Wednesday 15 January 2014

Review of JRR Tolkien audiobook Sir Gawain and the Green Knight, Pearl, Orfeo - read by Terry Jones (1997)


Rating - three stars (out of five)

This is a complete recording (on four CDs) of Tolkien's translations of three Middle English poems, plus his introductory editorial comments.

The actual material, and what Tolkien has to say about the poems, is excellent - consequently I have listened to this audiobook set many times over the past several years.

If I had a gun held to my head, I would need to acknowledge that I do not think Tolkien's translations capture the spirit of the original poems - in particular, Pearl in its original language seems to me one of the very greatest of poems in my experience - and I don't think that greatness comes through in the modern English version. Nonetheless, it is very helpful in appreciating the original - and I think that was Tolkien's primary intention.

My major reservations about this audiobook relate to Terry Jones as the reader.

To be brutally honest, he is inadequate. His voice is not very pleasant to listen to for long periods, he has several intrusive speech impediments; and worst of all he is not a good enough actor or dramatic reader.

Jones does his best, and his main virtue is an earnest sincerity - so that I do indeed listen to these CDs with enjoyment. But they could be so much better with another reader.

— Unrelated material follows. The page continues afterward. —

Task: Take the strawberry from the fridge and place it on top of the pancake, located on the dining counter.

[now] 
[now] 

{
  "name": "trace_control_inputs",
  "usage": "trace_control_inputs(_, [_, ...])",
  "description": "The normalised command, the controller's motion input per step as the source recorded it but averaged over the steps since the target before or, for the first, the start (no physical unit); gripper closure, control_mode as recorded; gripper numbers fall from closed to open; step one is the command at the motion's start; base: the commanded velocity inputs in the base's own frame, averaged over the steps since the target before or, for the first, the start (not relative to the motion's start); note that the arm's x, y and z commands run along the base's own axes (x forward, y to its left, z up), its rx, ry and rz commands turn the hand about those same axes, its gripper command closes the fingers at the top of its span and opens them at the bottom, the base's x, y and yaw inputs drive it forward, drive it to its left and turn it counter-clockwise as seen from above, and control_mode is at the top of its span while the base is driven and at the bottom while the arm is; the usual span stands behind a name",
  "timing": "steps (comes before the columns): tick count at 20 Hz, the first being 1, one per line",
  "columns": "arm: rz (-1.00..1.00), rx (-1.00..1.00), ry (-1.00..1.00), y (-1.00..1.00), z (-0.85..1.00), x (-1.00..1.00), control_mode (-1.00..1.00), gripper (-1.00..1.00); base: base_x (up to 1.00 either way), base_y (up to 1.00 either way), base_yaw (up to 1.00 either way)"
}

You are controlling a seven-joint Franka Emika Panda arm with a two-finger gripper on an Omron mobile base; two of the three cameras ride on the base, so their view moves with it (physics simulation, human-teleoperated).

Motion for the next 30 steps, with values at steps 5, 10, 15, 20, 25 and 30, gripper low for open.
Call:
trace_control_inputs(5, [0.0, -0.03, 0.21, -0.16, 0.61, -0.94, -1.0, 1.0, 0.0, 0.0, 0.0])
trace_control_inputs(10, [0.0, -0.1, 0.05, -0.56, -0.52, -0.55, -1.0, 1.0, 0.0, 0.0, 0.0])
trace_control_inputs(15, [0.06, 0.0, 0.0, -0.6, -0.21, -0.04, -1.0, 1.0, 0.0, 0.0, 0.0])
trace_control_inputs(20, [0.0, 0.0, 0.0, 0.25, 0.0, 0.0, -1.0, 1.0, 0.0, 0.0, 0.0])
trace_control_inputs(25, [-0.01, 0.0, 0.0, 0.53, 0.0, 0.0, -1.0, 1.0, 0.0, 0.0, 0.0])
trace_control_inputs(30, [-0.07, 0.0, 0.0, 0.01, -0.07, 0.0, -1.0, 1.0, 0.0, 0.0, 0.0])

Terry Jones is best known as one of the Monty Python team, and it might seem surprising that he was even considered for this job. But the reason is fairly obvious in the sense that Jones is a 'professional' medievalist who has published a monograph on The Knight's Tale from Chaucer's Canterbury Tales, plus some popular history (albeit he is a skeptical, debunking and anti-Christian kind of medieval historian - of a sort which would have been uncongenial to Tolkien and even more so to CS Lewis).

On the whole, this is the weakest by-far of the Tolkien audiobooks I have encountered - but it is likely that we will be stuck with this version for some considerable time to come, because I don't suppose that there is much demand for recordings of these works.